> **What you should do**:
Copy out each line below that has the word "white" in it.

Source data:
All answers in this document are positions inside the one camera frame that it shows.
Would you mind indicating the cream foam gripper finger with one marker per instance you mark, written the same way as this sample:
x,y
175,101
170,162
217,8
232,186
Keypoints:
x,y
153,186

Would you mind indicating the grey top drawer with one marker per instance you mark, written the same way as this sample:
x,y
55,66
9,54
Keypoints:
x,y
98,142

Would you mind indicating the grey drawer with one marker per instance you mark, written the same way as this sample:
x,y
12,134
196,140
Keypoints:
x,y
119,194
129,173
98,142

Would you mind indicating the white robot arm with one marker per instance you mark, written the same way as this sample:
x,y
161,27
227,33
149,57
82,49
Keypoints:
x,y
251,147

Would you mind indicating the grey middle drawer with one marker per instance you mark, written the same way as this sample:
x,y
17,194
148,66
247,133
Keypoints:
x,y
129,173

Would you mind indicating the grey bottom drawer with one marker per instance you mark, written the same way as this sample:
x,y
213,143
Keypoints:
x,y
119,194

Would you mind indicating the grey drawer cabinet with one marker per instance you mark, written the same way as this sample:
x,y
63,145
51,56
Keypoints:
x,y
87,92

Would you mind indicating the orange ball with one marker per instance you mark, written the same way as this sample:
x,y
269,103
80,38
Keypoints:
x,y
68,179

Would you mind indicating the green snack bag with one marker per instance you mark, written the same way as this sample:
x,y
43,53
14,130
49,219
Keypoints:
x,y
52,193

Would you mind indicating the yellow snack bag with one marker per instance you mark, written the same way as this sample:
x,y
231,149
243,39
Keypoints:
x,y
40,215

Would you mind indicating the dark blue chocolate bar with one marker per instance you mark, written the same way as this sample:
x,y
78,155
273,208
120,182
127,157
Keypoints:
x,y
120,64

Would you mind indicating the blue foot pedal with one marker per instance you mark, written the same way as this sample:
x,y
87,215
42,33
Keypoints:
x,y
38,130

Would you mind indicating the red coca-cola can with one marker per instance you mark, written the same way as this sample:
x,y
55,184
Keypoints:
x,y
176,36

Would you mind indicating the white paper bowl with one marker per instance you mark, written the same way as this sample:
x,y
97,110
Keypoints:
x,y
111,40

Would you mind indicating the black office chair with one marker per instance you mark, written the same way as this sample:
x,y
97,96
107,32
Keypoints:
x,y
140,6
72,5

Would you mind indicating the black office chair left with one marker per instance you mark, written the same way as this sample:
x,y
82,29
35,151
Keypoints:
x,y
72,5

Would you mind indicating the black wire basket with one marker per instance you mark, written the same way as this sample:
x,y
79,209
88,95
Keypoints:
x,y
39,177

> **Expected output**:
Would you mind indicating the white robot arm with one marker per instance you mark, written the same way as this sample:
Would you mind indicating the white paper bowl with one marker per instance you mark, written the same way as this sample:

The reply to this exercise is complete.